Nogueira Mariana, Sanchez-Martinez Sergio, Piella Gemma, De Craene Mathieu, Yagüe Carlos, Marti-Castellote Pablo-Miki, Bonet Mercedes, Oladapo Olufemi T, Bijnens Bart
Department of Engineering, Universitat Pompeu Fabra, Barcelona, Spain.
IDIBAPS, Barcelona, Spain.
Front Glob Womens Health. 2025 Apr 16;6:1368575. doi: 10.3389/fgwh.2025.1368575. eCollection 2025.
A machine-learning-based paradigm, combining unsupervised and supervised components, is proposed for the problem of real-time monitoring and decision support during labour, addressing the limitations of current state-of-the-art approaches, such as the partograph or purely supervised models.
The proposed approach is illustrated with World Health Organisation's Better Outcomes in Labour Difficulty (BOLD) prospective cohort study data, including 9,995 women admitted for labour in 2014-2015 in thirteen major regional health care facilities across Nigeria and Uganda. Unsupervised dimensionality reduction is used to map complex labour data to a visually intuitive space. In this space, an ongoing labour trajectory can be compared to those of a historical cohort of women with similar characteristics and known outcomes-this information can be used to estimate personalised "healthy" trajectory references (and alert the healthcare provider to significant deviations), as well as draw attention to high incidences of different interventions/adverse outcomes among similar labours. To evaluate the proposed approach, the predictive value of simple risk scores quantifying deviation from normal progress and incidence of complications among similar labours is assessed in a caesarean section prediction context and compared to that of the partograph and state-of-the-art supervised machine-learning models.

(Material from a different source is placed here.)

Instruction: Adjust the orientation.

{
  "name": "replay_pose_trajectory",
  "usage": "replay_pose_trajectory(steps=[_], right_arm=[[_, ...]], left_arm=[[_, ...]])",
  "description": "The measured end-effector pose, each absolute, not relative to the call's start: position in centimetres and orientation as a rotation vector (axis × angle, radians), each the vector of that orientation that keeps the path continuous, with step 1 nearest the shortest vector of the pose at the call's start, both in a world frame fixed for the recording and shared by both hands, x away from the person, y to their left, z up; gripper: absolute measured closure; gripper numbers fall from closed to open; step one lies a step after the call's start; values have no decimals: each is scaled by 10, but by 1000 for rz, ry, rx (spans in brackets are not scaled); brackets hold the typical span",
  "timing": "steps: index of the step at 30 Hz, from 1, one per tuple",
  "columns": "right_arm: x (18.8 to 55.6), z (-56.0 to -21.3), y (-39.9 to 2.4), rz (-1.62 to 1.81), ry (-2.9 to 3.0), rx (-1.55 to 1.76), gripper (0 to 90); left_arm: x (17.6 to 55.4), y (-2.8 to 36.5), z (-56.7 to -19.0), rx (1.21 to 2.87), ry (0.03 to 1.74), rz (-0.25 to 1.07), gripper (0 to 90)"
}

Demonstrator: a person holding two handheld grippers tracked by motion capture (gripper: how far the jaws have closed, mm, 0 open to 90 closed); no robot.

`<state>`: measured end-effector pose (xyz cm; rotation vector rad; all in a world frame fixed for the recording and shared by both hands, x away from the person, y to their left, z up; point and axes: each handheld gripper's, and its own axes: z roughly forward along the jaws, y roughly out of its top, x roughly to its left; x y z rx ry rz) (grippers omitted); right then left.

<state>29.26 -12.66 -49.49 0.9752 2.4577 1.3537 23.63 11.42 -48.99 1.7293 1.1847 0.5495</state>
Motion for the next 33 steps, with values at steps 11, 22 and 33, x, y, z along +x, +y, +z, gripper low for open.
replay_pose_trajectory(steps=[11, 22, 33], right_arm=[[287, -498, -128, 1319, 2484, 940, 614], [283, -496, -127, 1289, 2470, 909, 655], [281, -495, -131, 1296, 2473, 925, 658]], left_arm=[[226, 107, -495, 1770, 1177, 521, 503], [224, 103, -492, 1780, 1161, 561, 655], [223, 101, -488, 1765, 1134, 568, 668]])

Considering all women, our predictors yielded sensitivity and specificity of ∼0.70. It was observed that this predictive performance could increase or decrease when looking at different subgroups.
With a simple implementation, our approach outperforms the partograph and matches the performance of state-of-the-art supervised models, while offering superior flexibility and interpretability as a real-time monitoring and decision-support solution.
针对分娩期间的实时监测和决策支持问题,提出了一种基于机器学习的范式,该范式结合了无监督和有监督组件,解决了当前最先进方法(如产程图或纯有监督模型)的局限性。
使用世界卫生组织的“分娩困难更好结局”(BOLD)前瞻性队列研究数据对所提出的方法进行说明,该数据包括2014年至2015年在尼日利亚和乌干达的13个主要区域医疗保健机构中入院分娩的9995名妇女。使用无监督降维将复杂的分娩数据映射到视觉直观的空间。在这个空间中,可以将正在进行的分娩轨迹与具有相似特征和已知结局的历史队列妇女的轨迹进行比较——这些信息可用于估计个性化的“健康”轨迹参考(并提醒医疗保健提供者注意重大偏差),以及关注相似分娩中不同干预措施/不良结局的高发生率。为了评估所提出的方法,在剖宫产预测背景下评估量化与正常进展偏差和相似分娩中并发症发生率的简单风险评分的预测价值,并与产程图和最先进的有监督机器学习模型进行比较。
考虑所有妇女,我们的预测指标的敏感性和特异性约为0.70。观察到在查看不同亚组时,这种预测性能可能会增加或降低。
通过简单的实施,我们的方法优于产程图,并且与最先进的有监督模型的性能相匹配,同时作为一种实时监测和决策支持解决方案,具有更高的灵活性和可解释性。